Aku lihat beliau sudah tertidur, mungkin karena kecapekan dan pijatanku yang memang nyaman. Tak sengaja sarung beliau tersingkap oleh tanganku. Betapa kagetnya aku, ternyata beliau tidak memakai celana dalam.
Nampaknya belahan pantatnya yang seksi dan berbulu itu. Aku coba tahan pikiran ini agar tak macam-macam. Akhirnya aku selesai memijat bagian belakang dari tubuh liat dan kokoh Pak Yazid.
“Pak, bangun Pak, bagian depannya belum”. Aku bangunkan beliau. Beliau mengubah posisinya menjadi telentang, tanpa sedikitpun membenahi posisi sarungnya. Akupun dapat melihat barisan bulu kemaluan yang menghilang di balik gulungan sarung yang sudah longgar itu.

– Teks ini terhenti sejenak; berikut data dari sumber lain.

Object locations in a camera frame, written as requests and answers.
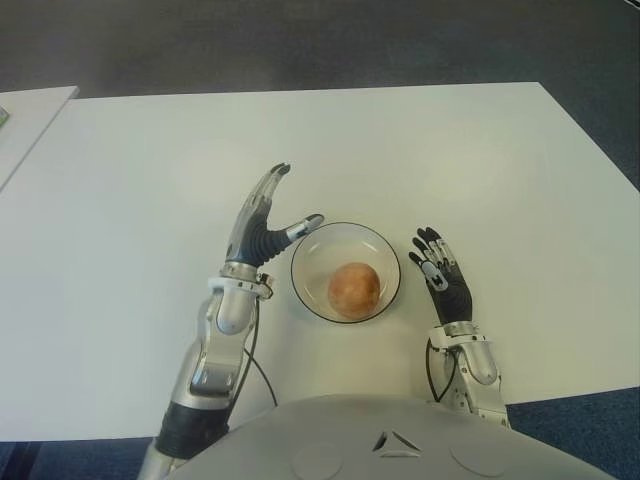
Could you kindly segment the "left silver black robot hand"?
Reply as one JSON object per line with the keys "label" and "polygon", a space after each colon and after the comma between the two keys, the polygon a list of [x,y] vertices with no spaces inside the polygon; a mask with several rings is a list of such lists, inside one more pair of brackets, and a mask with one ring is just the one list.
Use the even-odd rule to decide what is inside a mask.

Sejatinya akupun merangsang melihat tubuh laki-laki gagah dan tampan didepanku itu, apalagi bulu dada dan putingnya yang begitu menggairahkan. Tubuhnya bagus, dan kencang.
Buah dari latihan dan orahraga teratur pikirku. Akupun mulai penasaran tentang penis Pak Yazid, namun aku tak berani meneruskannya. Aku masih menguasai pikiran jernihku.
Dalam keadaan selangkangan yang mulai basah karena terangsang mengamati tubuh Pak Yazid. Aku berkonsentrasi memijat bagian depan tubuhnya itu. Aku mulai dari kepalanya, aku pijat pelan-pelan agar tidak membangunkan beliau. Sesekali aku mengagumi dan kuberanikan membelai kumis yang begitu tebal dan indah itu.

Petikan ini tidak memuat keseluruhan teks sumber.